Stored items from a collection:

────────────────────────────────────────

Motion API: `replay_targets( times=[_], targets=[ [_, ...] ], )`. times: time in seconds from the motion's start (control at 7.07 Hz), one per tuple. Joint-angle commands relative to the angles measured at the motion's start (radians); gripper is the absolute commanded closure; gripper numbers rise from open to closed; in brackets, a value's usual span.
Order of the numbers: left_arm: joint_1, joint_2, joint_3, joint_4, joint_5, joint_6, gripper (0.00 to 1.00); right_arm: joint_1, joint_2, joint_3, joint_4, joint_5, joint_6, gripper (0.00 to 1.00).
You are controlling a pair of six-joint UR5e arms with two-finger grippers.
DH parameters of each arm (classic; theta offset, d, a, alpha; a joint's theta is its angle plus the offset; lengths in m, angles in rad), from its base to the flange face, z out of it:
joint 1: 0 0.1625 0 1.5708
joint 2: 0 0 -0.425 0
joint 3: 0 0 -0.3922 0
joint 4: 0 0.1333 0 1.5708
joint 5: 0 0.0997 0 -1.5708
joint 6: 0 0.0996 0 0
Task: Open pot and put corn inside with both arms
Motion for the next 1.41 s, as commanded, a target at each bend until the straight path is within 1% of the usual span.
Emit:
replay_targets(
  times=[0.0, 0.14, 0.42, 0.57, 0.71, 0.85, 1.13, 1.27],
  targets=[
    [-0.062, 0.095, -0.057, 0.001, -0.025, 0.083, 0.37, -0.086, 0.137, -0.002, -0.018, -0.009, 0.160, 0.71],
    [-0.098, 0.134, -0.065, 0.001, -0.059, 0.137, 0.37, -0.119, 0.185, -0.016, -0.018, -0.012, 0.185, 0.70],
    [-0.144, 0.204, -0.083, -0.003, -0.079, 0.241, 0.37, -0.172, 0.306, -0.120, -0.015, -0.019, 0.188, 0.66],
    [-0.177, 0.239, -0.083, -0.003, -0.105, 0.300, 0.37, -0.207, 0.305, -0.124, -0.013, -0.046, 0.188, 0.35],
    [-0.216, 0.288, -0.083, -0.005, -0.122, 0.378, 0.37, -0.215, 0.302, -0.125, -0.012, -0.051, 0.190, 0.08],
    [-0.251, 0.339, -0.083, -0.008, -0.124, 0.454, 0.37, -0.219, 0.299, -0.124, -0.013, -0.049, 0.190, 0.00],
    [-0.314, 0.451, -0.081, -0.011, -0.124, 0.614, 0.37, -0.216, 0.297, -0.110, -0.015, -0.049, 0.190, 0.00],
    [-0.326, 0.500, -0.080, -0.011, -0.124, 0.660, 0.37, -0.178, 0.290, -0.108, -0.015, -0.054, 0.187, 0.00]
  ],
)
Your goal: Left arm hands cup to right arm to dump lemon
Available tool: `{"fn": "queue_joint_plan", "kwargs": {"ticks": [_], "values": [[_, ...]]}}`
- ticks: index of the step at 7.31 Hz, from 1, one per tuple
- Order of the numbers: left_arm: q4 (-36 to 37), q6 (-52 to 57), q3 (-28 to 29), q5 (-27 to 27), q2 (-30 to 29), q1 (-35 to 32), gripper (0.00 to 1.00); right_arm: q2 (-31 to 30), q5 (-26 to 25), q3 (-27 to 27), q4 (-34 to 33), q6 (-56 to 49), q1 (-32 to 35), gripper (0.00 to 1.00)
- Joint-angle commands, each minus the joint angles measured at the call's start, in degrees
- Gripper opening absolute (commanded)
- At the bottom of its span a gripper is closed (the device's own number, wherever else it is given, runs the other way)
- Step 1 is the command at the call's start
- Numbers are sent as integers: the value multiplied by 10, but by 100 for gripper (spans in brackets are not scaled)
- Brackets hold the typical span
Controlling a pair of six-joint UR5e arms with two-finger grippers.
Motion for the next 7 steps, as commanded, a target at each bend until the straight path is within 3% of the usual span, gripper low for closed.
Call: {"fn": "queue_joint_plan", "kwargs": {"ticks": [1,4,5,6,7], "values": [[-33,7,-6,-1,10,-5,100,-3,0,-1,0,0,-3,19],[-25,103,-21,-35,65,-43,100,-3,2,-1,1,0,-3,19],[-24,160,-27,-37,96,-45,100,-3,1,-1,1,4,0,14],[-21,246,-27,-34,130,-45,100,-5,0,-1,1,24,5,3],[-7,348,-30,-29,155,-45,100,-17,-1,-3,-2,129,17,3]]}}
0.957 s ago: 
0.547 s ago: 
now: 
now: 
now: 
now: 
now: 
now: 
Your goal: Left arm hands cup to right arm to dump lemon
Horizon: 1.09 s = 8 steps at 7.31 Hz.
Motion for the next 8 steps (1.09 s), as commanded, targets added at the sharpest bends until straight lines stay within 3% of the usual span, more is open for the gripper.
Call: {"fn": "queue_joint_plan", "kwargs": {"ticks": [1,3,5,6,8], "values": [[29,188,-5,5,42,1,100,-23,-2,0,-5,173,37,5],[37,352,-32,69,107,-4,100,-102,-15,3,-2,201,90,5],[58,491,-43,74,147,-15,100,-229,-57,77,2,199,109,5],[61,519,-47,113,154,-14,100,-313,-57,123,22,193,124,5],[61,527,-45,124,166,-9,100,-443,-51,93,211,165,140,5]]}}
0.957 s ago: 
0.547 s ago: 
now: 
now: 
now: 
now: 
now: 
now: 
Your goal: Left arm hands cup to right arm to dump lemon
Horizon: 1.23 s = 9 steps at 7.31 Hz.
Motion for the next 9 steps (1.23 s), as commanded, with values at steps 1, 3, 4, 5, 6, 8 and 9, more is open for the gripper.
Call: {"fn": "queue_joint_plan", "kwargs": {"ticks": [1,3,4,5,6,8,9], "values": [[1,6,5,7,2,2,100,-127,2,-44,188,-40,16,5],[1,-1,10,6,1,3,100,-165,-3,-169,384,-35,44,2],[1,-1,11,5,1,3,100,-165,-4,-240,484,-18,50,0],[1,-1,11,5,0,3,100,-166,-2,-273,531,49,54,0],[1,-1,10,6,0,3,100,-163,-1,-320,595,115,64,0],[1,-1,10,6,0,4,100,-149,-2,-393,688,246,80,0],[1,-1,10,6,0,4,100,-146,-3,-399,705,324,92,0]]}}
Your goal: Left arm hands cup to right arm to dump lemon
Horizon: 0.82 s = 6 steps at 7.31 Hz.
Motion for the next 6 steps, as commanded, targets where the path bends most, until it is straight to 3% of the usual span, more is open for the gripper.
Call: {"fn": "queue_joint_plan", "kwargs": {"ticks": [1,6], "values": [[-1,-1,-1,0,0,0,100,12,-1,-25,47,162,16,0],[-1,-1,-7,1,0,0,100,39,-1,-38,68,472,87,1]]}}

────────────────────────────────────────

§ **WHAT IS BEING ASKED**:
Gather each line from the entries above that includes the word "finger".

§ **SOLUTION TO THE PROBLEM**:
You are controlling a pair of six-joint UR5e arms with two-finger grippers.
Controlling a pair of six-joint UR5e arms with two-finger grippers.

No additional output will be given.